Renovation spending faced challenges last year but was able to increase over the course of 2019 and is expected to increase further in 2021. This emerges from a report released Thursday by Harvard University's Joint Center for Housing Studies.
Spending on the maintenance or improvement of condominiums or rentals increased 3.5% to an estimated $ 419 billion in 2020, up from $ 406 billion in 2019; and this year it is projected to grow by at least another 3.3% to $ 433 billion, according to the centre's multi-source analysis.
That growth could be attractive to a mortgage industry that needs to find new sources of credit as refinancing rates and maturities dwindle, said Jim Bopp, vice president, Planet Home Lending.
"The industry is working to bring this product back," he said.
Although some established lenders pulled out of remodeling and home finance over the past year due to the early risks and constraints of the pandemic, many have since returned to the market.

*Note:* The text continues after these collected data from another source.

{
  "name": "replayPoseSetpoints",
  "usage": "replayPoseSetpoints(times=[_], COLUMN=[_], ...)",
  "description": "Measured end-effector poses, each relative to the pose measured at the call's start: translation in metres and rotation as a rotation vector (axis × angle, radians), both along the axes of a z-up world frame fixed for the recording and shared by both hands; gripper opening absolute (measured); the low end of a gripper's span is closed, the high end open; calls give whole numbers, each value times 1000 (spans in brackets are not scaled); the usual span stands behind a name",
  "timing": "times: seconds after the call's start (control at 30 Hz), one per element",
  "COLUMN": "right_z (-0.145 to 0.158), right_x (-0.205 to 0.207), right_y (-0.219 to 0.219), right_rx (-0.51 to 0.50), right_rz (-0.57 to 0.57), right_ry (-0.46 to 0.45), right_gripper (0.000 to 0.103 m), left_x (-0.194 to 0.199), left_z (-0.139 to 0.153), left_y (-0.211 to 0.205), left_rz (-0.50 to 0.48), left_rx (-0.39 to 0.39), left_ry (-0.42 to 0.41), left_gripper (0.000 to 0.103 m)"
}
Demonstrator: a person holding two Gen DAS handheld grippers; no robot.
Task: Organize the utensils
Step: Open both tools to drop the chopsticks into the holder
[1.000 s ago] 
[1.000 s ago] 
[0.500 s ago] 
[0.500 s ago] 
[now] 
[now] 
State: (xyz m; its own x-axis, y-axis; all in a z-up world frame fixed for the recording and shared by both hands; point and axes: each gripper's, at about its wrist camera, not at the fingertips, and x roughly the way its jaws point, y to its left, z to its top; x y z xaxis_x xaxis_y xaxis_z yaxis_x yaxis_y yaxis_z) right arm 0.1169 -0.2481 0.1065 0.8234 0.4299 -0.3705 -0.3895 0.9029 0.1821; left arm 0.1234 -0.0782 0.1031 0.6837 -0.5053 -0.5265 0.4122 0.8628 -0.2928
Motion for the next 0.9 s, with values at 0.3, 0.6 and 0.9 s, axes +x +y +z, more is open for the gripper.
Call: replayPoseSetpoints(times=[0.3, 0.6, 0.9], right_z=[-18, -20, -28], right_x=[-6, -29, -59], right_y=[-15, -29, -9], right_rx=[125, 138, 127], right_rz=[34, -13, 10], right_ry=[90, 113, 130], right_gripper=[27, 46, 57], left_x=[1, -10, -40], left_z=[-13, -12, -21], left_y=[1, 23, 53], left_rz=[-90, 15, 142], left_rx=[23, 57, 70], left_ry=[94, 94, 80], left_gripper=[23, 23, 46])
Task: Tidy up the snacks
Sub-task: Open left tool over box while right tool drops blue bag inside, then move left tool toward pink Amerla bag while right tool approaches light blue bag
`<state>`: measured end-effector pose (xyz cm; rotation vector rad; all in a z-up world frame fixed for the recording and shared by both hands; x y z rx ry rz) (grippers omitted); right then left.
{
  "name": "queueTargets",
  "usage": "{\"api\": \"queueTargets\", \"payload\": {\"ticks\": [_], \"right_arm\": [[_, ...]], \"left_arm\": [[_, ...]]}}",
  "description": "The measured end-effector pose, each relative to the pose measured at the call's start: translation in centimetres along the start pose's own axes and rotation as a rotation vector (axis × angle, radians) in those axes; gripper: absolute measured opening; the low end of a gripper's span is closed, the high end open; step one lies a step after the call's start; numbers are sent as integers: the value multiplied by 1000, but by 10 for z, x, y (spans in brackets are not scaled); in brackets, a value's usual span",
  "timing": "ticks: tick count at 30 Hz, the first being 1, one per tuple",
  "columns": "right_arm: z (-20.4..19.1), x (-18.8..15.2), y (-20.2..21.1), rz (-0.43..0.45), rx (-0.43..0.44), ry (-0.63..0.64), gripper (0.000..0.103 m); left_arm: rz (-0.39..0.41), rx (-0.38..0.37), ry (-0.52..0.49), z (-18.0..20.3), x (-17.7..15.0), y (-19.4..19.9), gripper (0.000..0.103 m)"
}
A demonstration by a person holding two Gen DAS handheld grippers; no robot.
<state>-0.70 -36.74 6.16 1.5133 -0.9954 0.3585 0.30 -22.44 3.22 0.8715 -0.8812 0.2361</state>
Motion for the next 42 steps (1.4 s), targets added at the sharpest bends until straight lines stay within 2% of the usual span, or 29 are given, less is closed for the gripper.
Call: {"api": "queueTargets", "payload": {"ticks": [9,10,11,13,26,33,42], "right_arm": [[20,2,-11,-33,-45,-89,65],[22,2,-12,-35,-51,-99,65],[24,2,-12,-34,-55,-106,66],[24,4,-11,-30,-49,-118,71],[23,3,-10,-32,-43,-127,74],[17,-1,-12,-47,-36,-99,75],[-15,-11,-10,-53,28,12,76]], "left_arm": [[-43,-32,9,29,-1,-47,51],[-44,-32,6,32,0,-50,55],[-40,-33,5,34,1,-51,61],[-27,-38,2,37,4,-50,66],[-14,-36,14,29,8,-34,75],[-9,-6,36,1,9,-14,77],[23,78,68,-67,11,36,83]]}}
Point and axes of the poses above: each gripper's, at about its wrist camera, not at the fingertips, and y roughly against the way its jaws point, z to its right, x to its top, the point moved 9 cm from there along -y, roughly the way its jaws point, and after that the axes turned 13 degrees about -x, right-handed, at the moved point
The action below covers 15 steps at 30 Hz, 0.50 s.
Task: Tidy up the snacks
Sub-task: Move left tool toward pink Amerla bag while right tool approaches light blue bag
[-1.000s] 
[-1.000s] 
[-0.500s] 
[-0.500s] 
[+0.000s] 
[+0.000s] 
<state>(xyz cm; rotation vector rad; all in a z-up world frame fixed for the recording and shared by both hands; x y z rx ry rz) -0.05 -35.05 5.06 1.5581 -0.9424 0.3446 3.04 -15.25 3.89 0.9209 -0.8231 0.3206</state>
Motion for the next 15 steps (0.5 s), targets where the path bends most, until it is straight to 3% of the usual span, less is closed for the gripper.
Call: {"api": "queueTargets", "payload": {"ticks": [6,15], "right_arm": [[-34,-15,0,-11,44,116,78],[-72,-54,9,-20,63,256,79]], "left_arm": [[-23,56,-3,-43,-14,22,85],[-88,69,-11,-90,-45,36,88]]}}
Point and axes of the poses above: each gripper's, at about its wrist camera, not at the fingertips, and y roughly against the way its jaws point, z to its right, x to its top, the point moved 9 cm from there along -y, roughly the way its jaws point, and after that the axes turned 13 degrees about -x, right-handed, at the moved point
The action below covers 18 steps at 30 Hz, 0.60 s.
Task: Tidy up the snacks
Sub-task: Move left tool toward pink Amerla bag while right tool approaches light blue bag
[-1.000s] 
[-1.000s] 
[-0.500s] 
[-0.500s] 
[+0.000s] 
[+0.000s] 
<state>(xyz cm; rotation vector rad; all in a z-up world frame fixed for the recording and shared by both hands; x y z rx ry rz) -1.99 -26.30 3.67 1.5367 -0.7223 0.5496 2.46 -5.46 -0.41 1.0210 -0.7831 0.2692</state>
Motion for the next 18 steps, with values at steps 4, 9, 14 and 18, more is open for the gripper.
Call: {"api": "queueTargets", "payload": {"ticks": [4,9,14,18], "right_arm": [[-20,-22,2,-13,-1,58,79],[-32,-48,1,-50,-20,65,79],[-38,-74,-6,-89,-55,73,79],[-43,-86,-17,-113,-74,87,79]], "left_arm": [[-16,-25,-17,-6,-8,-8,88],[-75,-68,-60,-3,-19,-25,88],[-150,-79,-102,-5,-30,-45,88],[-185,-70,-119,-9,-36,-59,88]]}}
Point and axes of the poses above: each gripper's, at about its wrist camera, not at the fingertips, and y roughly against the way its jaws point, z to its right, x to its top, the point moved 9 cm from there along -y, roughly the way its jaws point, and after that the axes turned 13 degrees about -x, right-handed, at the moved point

Bopp is bullish on the outlook for this year as borrowers' demand for finance to repair their own homes or buy fixer uppers could accelerate as vaccines roll out and consumers with the shortage of items for sale Houses in good condition are faced.
Currently, projections for spending growth to date in 2021 may not be quite as high as 2020, as the impact of the coronavirus has limited the number of borrowers in lower-income tiers that are eligible or interested in renovation funding .
As of the end of 2020, more than 22% of those in the under $ 25,000 income bracket and 16% of those making $ 25,000 to $ 50,000 a year were behind on standard mortgage payments.
However, with the introduction of vaccines and the recovery of the economy, these barriers could be removed.